13

I'm trying to output a CSV file that the user could open with excel. I've encoded all string in UTF-8 but when I opened the file with excel I see jibrish. Only after converting the file to UTF-8 with BOM (using notepad++ on windows) I was able to display the content properly.

I'm following this pattern from the docs:

def render_to_csv(self, request, qs): 
  response = HttpResponse(content_type='text/csv')
  response['Content-Disposition'] = 'attachment; filename="test.csv"'

  writer = csv.writer(response, delimiter=',')

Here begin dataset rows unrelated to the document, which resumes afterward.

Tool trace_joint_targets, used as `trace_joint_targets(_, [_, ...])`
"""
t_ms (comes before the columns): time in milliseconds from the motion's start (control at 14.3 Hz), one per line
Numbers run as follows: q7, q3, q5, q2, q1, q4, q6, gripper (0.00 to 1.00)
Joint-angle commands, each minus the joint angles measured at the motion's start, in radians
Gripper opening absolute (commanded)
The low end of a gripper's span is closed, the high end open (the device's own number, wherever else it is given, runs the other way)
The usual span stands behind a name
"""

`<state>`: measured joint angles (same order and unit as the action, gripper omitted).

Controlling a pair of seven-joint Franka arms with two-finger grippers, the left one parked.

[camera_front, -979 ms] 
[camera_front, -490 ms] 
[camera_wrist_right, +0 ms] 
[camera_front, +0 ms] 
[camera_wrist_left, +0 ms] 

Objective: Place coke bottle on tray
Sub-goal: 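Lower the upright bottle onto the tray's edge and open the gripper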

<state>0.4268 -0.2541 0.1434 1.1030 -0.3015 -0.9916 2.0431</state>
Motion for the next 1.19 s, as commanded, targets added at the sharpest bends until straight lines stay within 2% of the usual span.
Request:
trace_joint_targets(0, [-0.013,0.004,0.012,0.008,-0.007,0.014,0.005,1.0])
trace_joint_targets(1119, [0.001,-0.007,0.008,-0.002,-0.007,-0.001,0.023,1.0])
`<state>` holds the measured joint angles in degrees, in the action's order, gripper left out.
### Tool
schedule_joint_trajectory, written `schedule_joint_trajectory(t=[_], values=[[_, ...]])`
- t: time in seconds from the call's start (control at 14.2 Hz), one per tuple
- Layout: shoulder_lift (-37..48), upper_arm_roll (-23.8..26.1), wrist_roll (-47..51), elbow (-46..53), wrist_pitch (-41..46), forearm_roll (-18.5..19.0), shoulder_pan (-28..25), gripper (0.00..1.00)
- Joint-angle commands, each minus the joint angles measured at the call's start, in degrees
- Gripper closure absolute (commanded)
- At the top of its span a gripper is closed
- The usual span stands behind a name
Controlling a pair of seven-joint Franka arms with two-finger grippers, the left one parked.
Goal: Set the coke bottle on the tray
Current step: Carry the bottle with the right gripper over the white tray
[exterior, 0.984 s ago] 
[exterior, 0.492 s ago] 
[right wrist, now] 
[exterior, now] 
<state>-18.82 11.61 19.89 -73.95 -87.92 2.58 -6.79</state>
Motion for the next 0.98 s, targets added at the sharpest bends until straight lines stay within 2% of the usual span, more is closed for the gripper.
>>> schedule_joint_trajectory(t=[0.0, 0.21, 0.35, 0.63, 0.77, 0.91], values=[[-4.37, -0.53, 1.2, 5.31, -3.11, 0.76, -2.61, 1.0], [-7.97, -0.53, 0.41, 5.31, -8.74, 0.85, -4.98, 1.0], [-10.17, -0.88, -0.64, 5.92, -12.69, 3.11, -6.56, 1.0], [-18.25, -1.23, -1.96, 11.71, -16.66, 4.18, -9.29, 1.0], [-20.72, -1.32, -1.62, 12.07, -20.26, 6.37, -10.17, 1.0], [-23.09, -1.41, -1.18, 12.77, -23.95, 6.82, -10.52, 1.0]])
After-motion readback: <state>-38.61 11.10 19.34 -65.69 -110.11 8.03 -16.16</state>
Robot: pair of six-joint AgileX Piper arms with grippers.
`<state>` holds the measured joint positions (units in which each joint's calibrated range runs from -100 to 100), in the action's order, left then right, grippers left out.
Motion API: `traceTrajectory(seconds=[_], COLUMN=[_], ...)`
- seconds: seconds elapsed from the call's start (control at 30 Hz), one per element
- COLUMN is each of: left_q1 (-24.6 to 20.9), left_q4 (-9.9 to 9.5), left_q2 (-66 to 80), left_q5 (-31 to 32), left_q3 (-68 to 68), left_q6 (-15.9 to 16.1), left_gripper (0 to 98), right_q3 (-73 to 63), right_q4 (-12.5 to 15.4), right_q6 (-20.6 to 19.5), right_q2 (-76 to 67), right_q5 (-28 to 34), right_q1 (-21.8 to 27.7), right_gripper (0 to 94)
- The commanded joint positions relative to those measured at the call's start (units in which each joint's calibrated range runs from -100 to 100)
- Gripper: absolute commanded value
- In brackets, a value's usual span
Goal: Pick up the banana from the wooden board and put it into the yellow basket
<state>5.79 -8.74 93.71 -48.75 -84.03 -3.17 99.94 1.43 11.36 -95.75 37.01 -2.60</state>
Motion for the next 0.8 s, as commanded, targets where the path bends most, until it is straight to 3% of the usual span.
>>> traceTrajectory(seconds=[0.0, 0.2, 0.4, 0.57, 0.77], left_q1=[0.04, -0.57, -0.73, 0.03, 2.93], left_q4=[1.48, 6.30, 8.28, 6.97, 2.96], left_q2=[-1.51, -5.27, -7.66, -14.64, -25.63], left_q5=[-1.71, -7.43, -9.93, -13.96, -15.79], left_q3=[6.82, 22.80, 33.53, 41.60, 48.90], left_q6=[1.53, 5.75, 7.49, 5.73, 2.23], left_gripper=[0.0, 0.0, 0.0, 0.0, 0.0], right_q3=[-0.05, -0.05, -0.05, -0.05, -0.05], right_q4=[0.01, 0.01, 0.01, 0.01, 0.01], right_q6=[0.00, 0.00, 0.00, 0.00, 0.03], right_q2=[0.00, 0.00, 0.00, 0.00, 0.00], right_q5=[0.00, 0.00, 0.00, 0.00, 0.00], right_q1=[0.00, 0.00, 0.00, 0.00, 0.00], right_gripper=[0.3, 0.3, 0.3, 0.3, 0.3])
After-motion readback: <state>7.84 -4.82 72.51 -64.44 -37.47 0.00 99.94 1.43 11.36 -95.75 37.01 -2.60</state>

  for row in qs.values_list(*self.fields_to_export):
    writer.writerow([unicode(v).encode('utf-8') if v is not None else '' for v in row])

  return response

Where does to BOM fit into all of this ?

BTW, There are similar questions on SO but unfortunately non of them are answered.

EDIT

building on @Alastair McCormack, I ended up explicitly adding the BOM characters at the begining of the file. Only difference is i used the codecs package instead of hard coding the bytes. Feels awkward but does the trick !

import codecs

def render_to_csv(self, request, qs): 
  ... 
  response.write(codecs.BOM_UTF8)
  ...
  return response
Community
  • 1
  • 1
haki
  • 9,389
  • 15
  • 62
  • 110

4 Answers4

12

Add the UTF-8 BOM to the response object before you write your data:

def render_to_csv(self, request, qs): 
  response = HttpResponse(content_type='text/csv')
  response['Content-Disposition'] = 'attachment; filename="test.csv"'

  # BOM      
  response.write("\xEF\xBB\xBF")

  writer = csv.writer(response, delimiter=',')
  …
Alastair McCormack
  • 26,573
  • 8
  • 77
  • 100
3

StreamingHttpResponse for csv add UTF-8 BOM or \xEF\xBB\xBF

Modified from official documents

import csv
import codecs

from django.utils.six.moves import range
from django.http import StreamingHttpResponse


class Echo(object):
    def write(self, value):
        return value


def iter_csv(rows, pseudo_buffer):
    yield pseudo_buffer.write(codecs.BOM_UTF8)
    writer = csv.writer(pseudo_buffer)
    for row in rows:
        yield writer.writerow(row)


def some_streaming_csv_view(request):
    rows = (["Row {}".format(idx), str(idx)] for idx in range(65536))
    response = StreamingHttpResponse(iter_csv(rows), Echo()), content_type="text/csv")
    return response
clampist
  • 31
  • 2
2

The given answers are great but I want to give a hint how to make the official examples from the Django docs work with the UTF-8 BOM sequence of bytes at the start of the stream by only changing one line:

import itertools
import codecs 

streaming_content = itertools.chain([codecs.BOM_UTF8], (writer.writerow(row) for row in rows))
response = StreamingHttpResponse(streaming_content, content_type="text/csv")
Yannic Hamann
  • 4,655
  • 32
  • 50
-1

In my case, somehow the first BOM_UTF8 character is auto removed when returned as http response. So I had to manually add TWO BOM_UTF8 characters.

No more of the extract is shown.